Use a small dataset combining nominal, ordinal, and binary columns.

In [None]:
def reset_data():
  global df
  data = {
    'Color': ['Red','Blue','Green','Blue','Red','Green','Blue','Red'],
    'Size': ['Small','Medium','Large','Medium','Small','Large','Large','Medium'],
    'Purchased': ['Yes','No','Yes','No','Yes','Yes','No','No']
  }
  df = pd.DataFrame(data)

reset_data()
df

## Why encoding is needed

Most machine learning models (like those in scikit-learn) work only with numerical data — they perform mathematical operations such as computing distances, sums, and dot products.

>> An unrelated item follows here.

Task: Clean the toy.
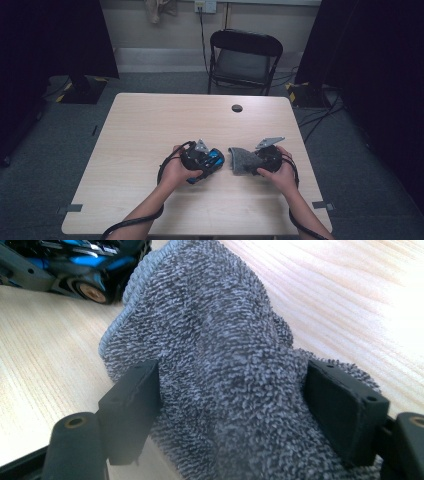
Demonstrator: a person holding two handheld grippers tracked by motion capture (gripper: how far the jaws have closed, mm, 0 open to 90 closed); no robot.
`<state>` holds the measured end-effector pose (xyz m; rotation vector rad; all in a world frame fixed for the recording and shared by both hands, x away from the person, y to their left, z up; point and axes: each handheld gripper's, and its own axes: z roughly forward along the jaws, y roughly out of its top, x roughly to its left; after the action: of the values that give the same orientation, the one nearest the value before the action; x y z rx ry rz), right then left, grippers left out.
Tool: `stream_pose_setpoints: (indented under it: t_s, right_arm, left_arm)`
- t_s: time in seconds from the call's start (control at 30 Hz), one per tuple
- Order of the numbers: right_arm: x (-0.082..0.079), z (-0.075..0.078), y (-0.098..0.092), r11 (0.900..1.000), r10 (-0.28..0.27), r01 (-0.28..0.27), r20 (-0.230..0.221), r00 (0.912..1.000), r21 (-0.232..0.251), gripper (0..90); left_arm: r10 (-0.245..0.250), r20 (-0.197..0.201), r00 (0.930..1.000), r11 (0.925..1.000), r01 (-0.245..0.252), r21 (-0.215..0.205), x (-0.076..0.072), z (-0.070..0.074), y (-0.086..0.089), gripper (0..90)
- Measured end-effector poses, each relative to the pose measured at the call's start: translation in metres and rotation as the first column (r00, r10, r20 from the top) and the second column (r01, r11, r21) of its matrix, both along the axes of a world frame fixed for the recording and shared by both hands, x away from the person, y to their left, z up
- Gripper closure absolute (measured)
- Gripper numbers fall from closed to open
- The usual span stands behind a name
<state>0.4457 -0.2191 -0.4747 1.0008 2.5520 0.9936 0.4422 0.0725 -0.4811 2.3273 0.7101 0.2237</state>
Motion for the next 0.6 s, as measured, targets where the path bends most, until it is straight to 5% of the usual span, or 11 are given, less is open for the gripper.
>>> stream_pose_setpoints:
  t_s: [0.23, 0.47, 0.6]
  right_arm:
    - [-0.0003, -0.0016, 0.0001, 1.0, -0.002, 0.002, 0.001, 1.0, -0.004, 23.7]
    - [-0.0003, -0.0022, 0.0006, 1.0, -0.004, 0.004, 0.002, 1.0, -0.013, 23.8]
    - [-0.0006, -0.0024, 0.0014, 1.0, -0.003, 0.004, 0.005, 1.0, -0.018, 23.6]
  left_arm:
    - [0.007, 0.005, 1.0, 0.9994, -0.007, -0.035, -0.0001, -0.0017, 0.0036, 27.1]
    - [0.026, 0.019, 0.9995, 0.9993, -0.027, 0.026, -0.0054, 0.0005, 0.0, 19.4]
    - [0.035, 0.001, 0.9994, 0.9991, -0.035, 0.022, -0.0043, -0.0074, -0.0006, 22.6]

Words like "Red" or "Medium" can't be directly multiplied or compared numerically.

Therefore, we encode categorical features into numbers so that algorithms can use them.

**The following code block will fail.**



In [None]:
# This will fail, can't predict categorical strings

X = df[['Color','Size']]
y = df['Purchased']
X_train, X_test, y_train, y_test = train_test_split(X, y, random_state=42)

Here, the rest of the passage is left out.